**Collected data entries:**
+ + + + +
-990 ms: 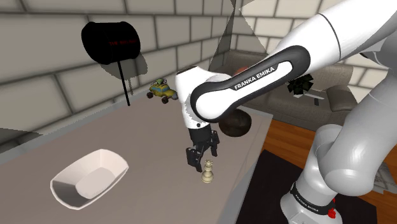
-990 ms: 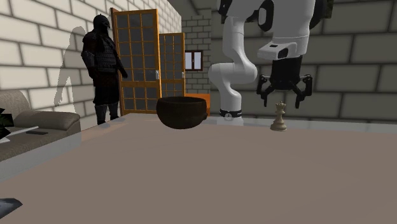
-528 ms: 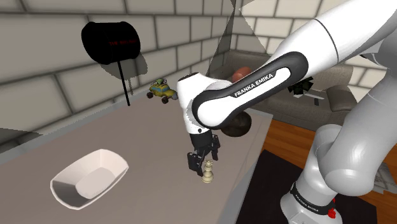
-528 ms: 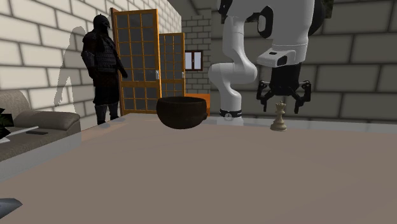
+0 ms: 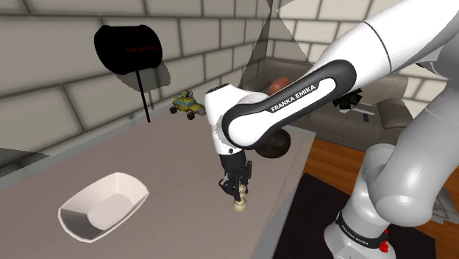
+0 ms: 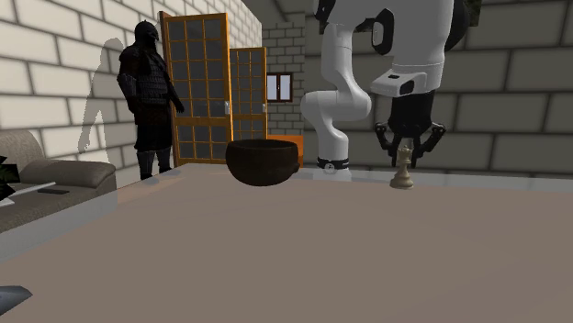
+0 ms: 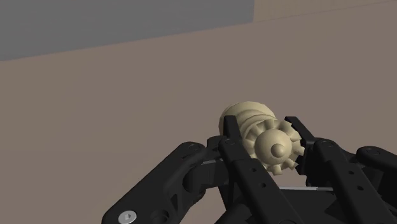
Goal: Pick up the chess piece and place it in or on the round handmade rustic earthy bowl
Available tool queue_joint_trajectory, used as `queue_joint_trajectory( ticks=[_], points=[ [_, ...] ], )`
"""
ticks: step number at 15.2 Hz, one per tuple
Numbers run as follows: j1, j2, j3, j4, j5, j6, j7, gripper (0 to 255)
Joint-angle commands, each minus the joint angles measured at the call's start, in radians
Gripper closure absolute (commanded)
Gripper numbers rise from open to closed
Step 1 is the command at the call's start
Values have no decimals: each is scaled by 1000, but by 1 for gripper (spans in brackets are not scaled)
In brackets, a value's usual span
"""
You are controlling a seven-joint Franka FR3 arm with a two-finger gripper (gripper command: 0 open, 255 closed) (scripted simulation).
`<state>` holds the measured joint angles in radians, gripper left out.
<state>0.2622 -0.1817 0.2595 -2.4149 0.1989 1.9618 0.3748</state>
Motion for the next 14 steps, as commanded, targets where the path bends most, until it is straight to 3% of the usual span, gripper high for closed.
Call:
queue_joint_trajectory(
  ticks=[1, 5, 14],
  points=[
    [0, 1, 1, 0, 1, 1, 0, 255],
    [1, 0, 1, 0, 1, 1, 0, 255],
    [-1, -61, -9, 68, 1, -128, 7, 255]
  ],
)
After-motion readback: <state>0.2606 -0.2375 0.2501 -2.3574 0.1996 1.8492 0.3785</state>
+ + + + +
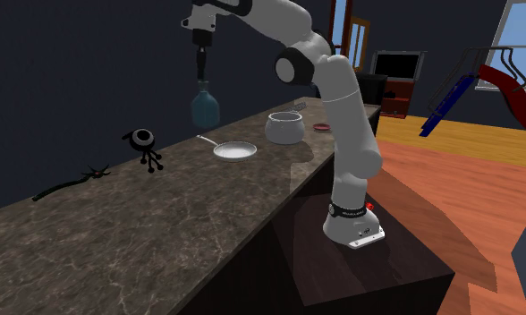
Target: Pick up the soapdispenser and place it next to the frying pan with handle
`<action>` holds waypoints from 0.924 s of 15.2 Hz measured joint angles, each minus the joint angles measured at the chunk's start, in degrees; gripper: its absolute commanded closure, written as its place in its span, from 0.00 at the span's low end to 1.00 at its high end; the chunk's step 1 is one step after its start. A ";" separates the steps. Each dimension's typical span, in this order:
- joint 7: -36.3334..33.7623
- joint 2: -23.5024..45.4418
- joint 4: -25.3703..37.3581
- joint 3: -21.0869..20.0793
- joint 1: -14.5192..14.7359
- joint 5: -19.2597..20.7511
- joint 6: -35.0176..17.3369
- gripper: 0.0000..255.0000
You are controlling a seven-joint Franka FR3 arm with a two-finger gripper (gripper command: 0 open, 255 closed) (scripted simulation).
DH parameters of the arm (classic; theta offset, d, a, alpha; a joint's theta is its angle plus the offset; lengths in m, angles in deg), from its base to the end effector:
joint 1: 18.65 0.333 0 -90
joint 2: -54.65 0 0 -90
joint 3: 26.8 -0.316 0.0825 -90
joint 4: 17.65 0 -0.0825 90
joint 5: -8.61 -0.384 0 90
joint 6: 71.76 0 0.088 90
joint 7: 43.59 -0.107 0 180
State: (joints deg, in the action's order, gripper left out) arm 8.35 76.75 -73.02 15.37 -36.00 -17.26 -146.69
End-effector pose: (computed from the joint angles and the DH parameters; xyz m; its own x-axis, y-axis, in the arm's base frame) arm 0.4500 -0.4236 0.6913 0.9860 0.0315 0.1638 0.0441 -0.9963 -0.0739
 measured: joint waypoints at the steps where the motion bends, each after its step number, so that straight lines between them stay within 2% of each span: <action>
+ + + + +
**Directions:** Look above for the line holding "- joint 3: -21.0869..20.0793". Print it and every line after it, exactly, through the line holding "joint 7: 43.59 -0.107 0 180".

**Output of the exercise:**
- joint 3: -21.0869..20.0793
- joint 1: -14.5192..14.7359
- joint 5: -19.2597..20.7511
- joint 6: -35.0176..17.3369
- gripper: 0.0000..255.0000
You are controlling a seven-joint Franka FR3 arm with a two-finger gripper (gripper command: 0 open, 255 closed) (scripted simulation).
DH parameters of the arm (classic; theta offset, d, a, alpha; a joint's theta is its angle plus the offset; lengths in m, angles in deg), from its base to the end effector:
joint 1: 18.65 0.333 0 -90
joint 2: -54.65 0 0 -90
joint 3: 26.8 -0.316 0.0825 -90
joint 4: 17.65 0 -0.0825 90
joint 5: -8.61 -0.384 0 90
joint 6: 71.76 0 0.088 90
joint 7: 43.59 -0.107 0 180

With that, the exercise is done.